» What you are asked to do: Take the listing below and output it exactly, with no images.

» Collected material:
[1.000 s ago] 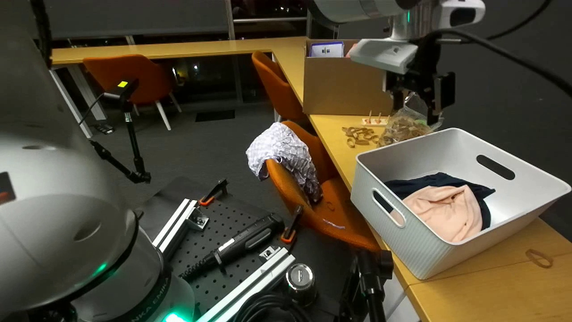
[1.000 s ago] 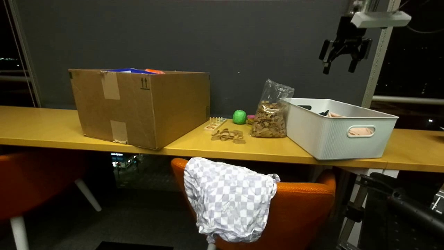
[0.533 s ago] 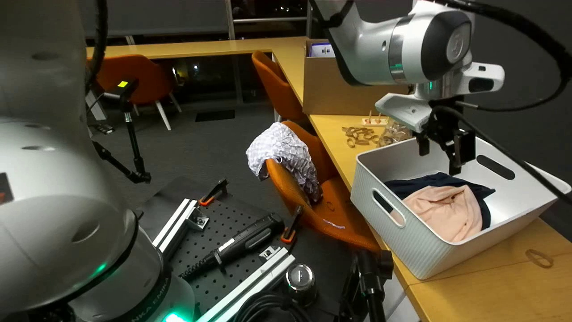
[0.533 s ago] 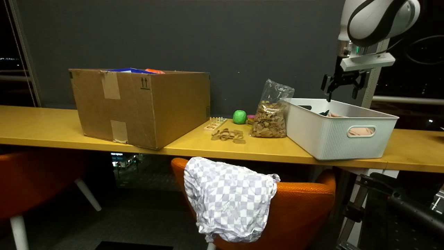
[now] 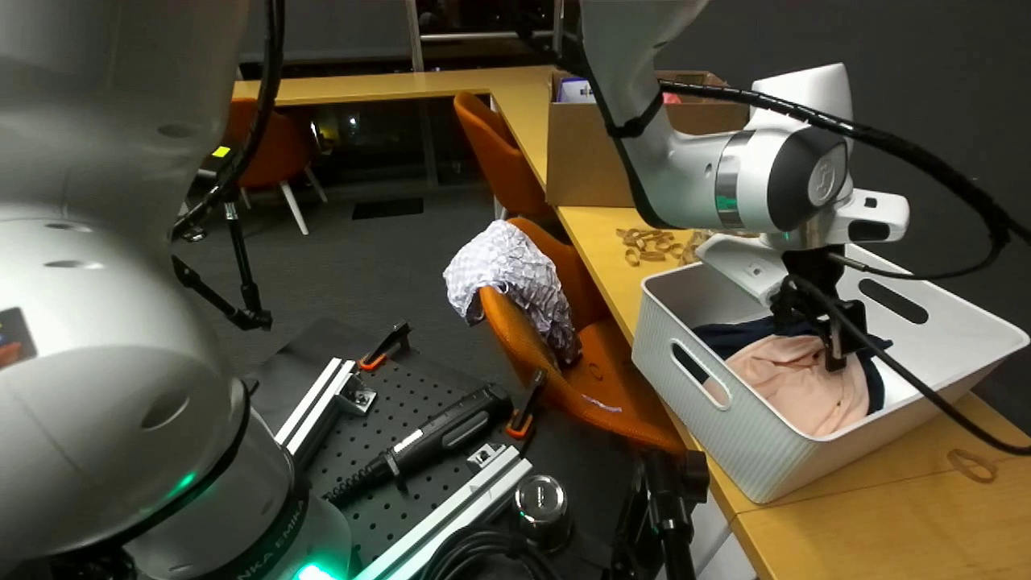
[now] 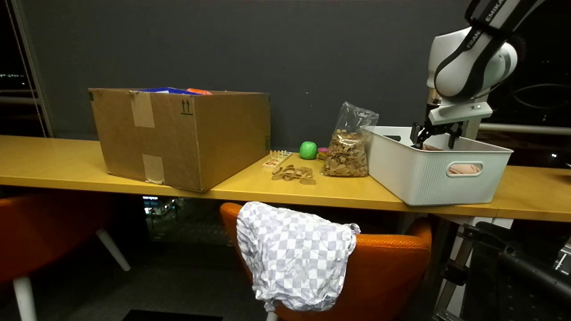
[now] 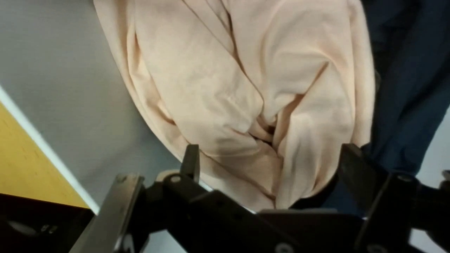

» Finished task:
[1.000 s ago] 
[1.000 s ago] 
[0.533 s ago] 
[0.533 s ago] 
[now] 
[now] 
[now] 

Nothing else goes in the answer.